The most beautiful and most profound emotion we can experience is the sensation of the mystical. It is the sower of all science… To know that what is impenetrable to us really exists, manifesting itself as the lightest wisdom and the most radiant beauty which our dull faculties can comprehend only in their most primitive forms – this knowledge, this feeling, is at the center of true religiousness. The deeply emotional conviction of the presence of a superior reasoning power which is revealed in the incomprehensible universe, form my idea of God.
– Albert Einstein

Bhakti is the profound feeling or sensation of the transcendental that comes with devotion or a deep and serious desire or pining for the Truth or higher understanding. It is accompanied by a feeling of sublime or transcendental love. The feeling may last only a few seconds, like the inspiration one might get from reading a piece of elevating poetry, or listening to particular raga/music, or a profound inside into the workings of nature (like the awe that scientists, yogis, and siddhars felt that inspired their bhakti – enough to make them write scores of inspirational poetry).
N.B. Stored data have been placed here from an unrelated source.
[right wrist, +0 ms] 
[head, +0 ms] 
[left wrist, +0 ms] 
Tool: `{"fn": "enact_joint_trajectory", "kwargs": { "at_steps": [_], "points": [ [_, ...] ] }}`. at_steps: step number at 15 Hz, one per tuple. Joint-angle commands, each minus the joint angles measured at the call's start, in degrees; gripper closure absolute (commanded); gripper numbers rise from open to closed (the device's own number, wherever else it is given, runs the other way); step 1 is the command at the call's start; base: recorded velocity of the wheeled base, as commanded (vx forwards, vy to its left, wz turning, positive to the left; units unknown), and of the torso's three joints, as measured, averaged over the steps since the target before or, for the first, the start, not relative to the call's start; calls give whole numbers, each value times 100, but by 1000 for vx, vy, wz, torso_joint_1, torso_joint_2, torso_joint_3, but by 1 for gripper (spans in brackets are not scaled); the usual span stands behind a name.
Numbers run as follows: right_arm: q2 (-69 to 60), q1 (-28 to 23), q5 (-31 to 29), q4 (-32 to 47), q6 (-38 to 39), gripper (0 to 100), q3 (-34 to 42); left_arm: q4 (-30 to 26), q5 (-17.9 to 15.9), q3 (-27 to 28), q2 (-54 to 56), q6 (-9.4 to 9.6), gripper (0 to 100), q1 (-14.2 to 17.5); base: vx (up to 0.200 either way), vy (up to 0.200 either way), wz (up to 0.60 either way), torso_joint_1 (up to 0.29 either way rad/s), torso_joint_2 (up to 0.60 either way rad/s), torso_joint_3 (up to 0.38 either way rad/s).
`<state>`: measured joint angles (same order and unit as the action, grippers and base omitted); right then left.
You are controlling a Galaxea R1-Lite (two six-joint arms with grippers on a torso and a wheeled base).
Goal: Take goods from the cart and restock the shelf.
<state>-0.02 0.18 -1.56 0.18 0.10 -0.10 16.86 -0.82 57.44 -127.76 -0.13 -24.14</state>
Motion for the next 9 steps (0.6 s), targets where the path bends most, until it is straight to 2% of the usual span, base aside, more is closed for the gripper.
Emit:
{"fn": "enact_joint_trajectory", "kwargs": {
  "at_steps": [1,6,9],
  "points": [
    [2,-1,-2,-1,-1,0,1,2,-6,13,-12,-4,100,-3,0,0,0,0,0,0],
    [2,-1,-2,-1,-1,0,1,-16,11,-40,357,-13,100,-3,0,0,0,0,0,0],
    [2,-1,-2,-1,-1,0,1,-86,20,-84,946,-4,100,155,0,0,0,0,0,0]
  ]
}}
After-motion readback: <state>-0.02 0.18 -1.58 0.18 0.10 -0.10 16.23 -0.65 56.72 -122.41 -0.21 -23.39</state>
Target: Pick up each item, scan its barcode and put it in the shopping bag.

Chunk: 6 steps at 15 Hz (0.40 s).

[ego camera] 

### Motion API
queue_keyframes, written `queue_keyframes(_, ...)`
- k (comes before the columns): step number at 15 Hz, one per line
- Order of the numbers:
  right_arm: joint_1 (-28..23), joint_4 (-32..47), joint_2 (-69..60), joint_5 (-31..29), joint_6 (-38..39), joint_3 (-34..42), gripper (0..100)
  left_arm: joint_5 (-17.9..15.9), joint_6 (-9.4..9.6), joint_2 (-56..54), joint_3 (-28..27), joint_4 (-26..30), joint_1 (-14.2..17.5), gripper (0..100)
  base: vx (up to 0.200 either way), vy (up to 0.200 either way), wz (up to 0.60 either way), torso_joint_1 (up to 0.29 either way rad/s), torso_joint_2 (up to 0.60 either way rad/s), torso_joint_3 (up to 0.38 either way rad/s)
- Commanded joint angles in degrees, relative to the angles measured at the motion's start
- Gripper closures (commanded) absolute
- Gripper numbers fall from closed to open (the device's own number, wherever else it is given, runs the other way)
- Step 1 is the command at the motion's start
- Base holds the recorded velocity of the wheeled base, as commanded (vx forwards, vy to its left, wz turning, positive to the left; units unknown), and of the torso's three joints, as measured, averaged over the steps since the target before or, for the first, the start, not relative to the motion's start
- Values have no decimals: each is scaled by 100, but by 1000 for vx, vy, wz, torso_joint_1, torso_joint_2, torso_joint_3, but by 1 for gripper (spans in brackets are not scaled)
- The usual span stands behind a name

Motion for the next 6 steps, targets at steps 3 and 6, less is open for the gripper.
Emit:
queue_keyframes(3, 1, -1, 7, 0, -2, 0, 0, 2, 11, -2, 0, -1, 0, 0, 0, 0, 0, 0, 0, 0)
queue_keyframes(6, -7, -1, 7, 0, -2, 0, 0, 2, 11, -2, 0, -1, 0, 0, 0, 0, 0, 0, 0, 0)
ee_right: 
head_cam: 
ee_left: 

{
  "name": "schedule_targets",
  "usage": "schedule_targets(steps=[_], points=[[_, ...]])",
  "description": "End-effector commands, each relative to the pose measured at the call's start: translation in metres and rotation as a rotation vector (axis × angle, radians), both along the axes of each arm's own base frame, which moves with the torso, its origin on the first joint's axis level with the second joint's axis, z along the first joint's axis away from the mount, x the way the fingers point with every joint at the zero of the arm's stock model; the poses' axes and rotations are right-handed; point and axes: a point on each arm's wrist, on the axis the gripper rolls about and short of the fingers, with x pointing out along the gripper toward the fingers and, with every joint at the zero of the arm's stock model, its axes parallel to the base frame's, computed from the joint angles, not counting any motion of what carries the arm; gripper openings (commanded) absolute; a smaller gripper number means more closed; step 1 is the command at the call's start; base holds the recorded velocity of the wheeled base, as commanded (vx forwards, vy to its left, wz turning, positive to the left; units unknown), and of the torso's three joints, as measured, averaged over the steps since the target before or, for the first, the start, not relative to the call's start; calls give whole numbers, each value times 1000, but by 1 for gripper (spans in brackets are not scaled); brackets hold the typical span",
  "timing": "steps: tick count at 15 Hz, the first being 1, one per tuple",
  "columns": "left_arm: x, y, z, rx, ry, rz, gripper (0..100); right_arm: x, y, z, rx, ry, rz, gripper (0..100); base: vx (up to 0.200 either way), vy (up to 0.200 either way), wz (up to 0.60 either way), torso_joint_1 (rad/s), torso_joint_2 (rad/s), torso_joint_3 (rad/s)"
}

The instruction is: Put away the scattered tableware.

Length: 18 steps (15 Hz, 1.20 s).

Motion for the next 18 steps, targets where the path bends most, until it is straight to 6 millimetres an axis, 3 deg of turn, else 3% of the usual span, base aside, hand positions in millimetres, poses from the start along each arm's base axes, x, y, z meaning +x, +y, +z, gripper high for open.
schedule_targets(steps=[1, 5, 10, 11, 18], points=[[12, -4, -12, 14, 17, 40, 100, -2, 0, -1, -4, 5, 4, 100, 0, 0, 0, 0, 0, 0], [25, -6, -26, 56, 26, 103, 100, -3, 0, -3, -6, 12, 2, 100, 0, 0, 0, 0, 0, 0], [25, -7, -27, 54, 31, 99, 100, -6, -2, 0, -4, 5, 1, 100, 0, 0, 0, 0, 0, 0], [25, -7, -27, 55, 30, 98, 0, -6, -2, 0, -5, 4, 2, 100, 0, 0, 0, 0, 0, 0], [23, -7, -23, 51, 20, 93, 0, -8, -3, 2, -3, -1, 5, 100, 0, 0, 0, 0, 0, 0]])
It can be cultivated. To give a personal example: I had zero bhakti as late as when I was 34 years old. Even the most beautiful rendering of bhakti poetry would have fallen on my deaf ears back then. It’s all about pursuing Truth seriously, and deeply, which means like any science requires one to hypothesize, experiment, assess, and reformulate. The feeling of bhakti will take root. Once you have that, the tricky part is yet to come: to apply it to life, as in cultivating a heart-centered approach to life.

True bhakti doesn’t make you a zealot of your faith, but transcends and crosses beyond the borders of faith and religion. A genuine bhakti saint of one faith will feel equally exhilarated by the bhakti poetry/literature from other faiths. Like the language of music, bhakti represents a very transcendent religion – a religion of the heart and of self-expression and self-actualization (as opposed to suppressive doctrinal religions). Bhakti has inspired and motivated tremendous levels of contribution to Hindu culture (poetry, classical music, classical dance forms, temples, puranas, etc.).

Like all yoga, I believe bhakti should also be integrative into life, as opposed to something you do only in your puja or temple. The love that one feels for the divine has to be distilled and transformed to love, compassion, sensitivity for all living things around you – from loved ones, to friends, acquaintances, strangers, and to the environment. That’s when bhakti really takes root as a yoga, i.e. a tool for evolution, spiritual growth.

Some time ago I was having a conversation with a white non-Hindu American about art films. I ended up telling him about genre of films that he (and probably most of the West) never new even existed – that of bhaki films (which are quite common in India). That bhakti films took art films altogether to a different height. I used to wonder, why is it that the West finds it so easy that “Pure Evil” can manifest itself in the world (in all sort of  horrific forms – as shown in loads of horror flicks), but finds it so revolting that God in all its beauty can manifest itself in the world (as in numerous bhakti films in India, like Murugan, Krishna, Durga, numerus saints, sages, etc). In fact, of the supernatural, bhakti films are the thing in India. You used to see theaters (before DVDs!) with house-full for bhakti films, but not horror films in India.

A good art film runs like a haiku, like poetry, and elevates your heart and mind to something transcendental. If you take that a magnitude higher, the feeling you get is bhakti. While art films elevate your heart and mind, bhakti films make it soar, completely uninhibited, into a different realm/dimension of conscious experience.